The line in Gemma that leads to this problem is (after removing typedefs)
Kokkos::View< Kokkos::complex<double> **, Kokkos::HostSpace > d_systemMatrix ("systemMatrix" , 56925, 56925);
This constructor requests a View with 3240455625 entries. This number fits in int64_t, but not int.
At some point, the view constructor calls get_work_partition, a function in Kokkos_HostThreadTeam.hpp:
std::pair<int64_t,int64_t> get_work_partition() noexcept
{
return std::pair<int64_t,int64_t>
( m_work_range.first * m_work_chunk
, m_work_range.second * m_work_chunk < m_work_end
? m_work_range.second * m_work_chunk : m_work_end );
}
In get_work_partition, m_work_range.second is type int64_t but m_work_chunk is type int. Multiplying them together casts the result to type int. In our specific case, m_work_range.second * m_work_chunk is -1040187392, which is always less than m_work_end. Therefore, the first return part of the ternary expression is always used and get_work_partition returns a pair whose second value is negative.

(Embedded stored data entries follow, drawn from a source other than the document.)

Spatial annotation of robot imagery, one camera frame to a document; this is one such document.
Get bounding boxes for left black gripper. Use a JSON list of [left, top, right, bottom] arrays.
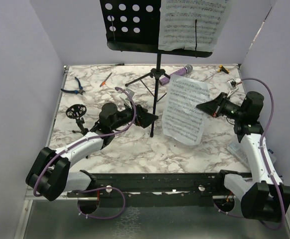
[[111, 100, 158, 131]]

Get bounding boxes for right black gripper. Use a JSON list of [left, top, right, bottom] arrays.
[[196, 92, 245, 120]]

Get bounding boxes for sheet music page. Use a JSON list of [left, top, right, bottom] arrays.
[[158, 0, 233, 52], [162, 75, 211, 146]]

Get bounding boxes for black perforated music stand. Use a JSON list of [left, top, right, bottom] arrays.
[[99, 0, 232, 138]]

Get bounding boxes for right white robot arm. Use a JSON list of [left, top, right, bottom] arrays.
[[196, 91, 290, 223]]

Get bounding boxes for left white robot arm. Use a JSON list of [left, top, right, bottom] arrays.
[[26, 103, 158, 201]]

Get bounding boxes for purple glitter microphone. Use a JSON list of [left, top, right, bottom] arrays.
[[159, 64, 193, 86]]

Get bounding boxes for clear plastic bag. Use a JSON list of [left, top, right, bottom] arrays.
[[226, 141, 278, 167]]

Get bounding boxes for orange grey pen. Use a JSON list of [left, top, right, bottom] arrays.
[[100, 72, 112, 88]]

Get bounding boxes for small black microphone tripod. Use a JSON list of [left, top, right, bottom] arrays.
[[65, 104, 90, 159]]

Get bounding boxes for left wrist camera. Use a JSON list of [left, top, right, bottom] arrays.
[[120, 88, 135, 109]]

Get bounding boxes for yellow handled screwdriver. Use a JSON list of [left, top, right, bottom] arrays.
[[218, 65, 230, 74]]

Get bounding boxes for blue handled pliers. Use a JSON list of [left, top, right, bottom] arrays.
[[60, 76, 86, 96]]

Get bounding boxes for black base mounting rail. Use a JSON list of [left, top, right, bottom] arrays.
[[60, 171, 245, 208]]

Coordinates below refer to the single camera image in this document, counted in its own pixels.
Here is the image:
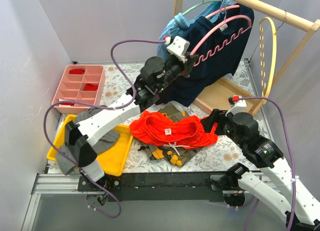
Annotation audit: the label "pink hanger with navy shorts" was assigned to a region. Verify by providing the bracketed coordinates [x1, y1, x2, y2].
[205, 0, 240, 19]

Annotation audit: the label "yellow plastic tray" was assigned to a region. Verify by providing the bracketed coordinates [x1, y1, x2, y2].
[53, 114, 133, 177]

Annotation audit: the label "pink divided organizer box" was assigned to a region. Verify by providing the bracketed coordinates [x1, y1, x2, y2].
[52, 64, 106, 114]

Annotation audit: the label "orange shorts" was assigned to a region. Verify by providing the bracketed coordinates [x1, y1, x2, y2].
[129, 111, 218, 149]

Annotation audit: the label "red sock middle compartment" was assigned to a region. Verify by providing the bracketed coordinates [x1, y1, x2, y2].
[83, 83, 99, 91]

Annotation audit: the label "light blue shorts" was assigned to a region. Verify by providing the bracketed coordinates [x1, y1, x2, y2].
[156, 0, 235, 60]

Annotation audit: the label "camouflage shorts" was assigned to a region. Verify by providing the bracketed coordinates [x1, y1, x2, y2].
[138, 103, 203, 167]

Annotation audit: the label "yellow wavy hanger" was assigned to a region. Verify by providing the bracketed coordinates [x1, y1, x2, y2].
[259, 10, 287, 98]

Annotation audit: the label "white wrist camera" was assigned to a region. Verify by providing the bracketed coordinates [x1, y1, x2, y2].
[166, 36, 190, 63]
[226, 95, 247, 115]

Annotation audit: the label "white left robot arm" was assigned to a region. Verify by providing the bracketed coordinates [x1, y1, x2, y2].
[64, 52, 199, 191]

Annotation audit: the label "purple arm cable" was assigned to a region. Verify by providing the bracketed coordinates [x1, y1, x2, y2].
[43, 38, 168, 219]
[239, 96, 297, 231]

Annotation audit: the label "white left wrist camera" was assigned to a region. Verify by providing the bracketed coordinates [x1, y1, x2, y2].
[166, 36, 190, 63]

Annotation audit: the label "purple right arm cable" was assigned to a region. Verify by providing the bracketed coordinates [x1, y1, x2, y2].
[239, 96, 297, 231]

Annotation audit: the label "navy blue shorts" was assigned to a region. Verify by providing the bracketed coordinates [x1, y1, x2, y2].
[157, 4, 255, 107]

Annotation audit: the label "green hanger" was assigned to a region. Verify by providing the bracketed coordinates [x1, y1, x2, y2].
[181, 0, 221, 16]

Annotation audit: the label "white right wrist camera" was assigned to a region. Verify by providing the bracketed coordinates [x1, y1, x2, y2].
[226, 95, 247, 115]

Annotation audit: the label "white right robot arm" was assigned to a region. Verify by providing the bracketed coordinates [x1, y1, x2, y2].
[201, 109, 320, 231]

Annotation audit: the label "red sock compartment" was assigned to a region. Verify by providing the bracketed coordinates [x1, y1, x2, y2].
[83, 83, 99, 91]
[69, 68, 85, 75]

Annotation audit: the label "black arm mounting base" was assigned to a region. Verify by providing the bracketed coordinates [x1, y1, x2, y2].
[77, 171, 254, 207]

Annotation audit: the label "grey shorts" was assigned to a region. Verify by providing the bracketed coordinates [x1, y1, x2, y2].
[55, 107, 120, 175]

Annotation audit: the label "pink wavy hanger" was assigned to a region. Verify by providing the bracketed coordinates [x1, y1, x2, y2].
[190, 14, 252, 67]

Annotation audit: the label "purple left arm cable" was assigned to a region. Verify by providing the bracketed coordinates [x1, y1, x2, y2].
[43, 38, 168, 219]

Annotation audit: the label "red white striped sock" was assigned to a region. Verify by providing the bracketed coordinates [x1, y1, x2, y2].
[58, 100, 75, 107]

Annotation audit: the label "red sock top compartment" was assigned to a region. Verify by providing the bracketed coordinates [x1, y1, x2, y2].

Later, in Kokkos_OpenMP_Parallel.hpp, the negative value is cast to an unsigned long (a number larger than the number of entries in the View) and the constructor for Kokkos::complex
Changing get_work_partition to cast m_work_range.second and m_work_chunk to type int64_t in the following way and recompiling appears to fix this problem for Gemma.
std::pair<int64_t,int64_t> get_work_partition() noexcept
{
return std::pair<int64_t,int64_t>
( m_work_range.first * m_work_chunk
, ( int64_t ) m_work_range.second * ( int64_t ) m_work_chunk < m_work_end
? m_work_range.second * m_work_chunk : m_work_end );
}
However, there are other lines of code in Kokkos_HostThreadTeam.hpp that have the same ternary if statement. I expect that the similar casting to int64_t should be done to other parts of get_work_partition.
Can you confirm that I understand what is happening in the View construction correctly? If so, for the sake of a short-term solution, it would be nice to know which other statements should be modified in our local copy of Kokkos so that we can run problems of this size.
As always, thank you for your time.
@bfzinser I remember fixing one integer shortening issue in that function, but I guess I didn't fix it fully. We'll get this fixed and also add a unit test to confirm its really fixed.
For what it's worth, it appears that my naive fix works for at least --kokkos-threads=2, but it does not work for --kokkos-threads=16.
Tests are running, gonna have a pull request in a bit.
Should be fixed. Unit Tests was added and runs nightly. The unit test is not on by default unless run on Sandia machines where I know I got the 50GB required to run the test.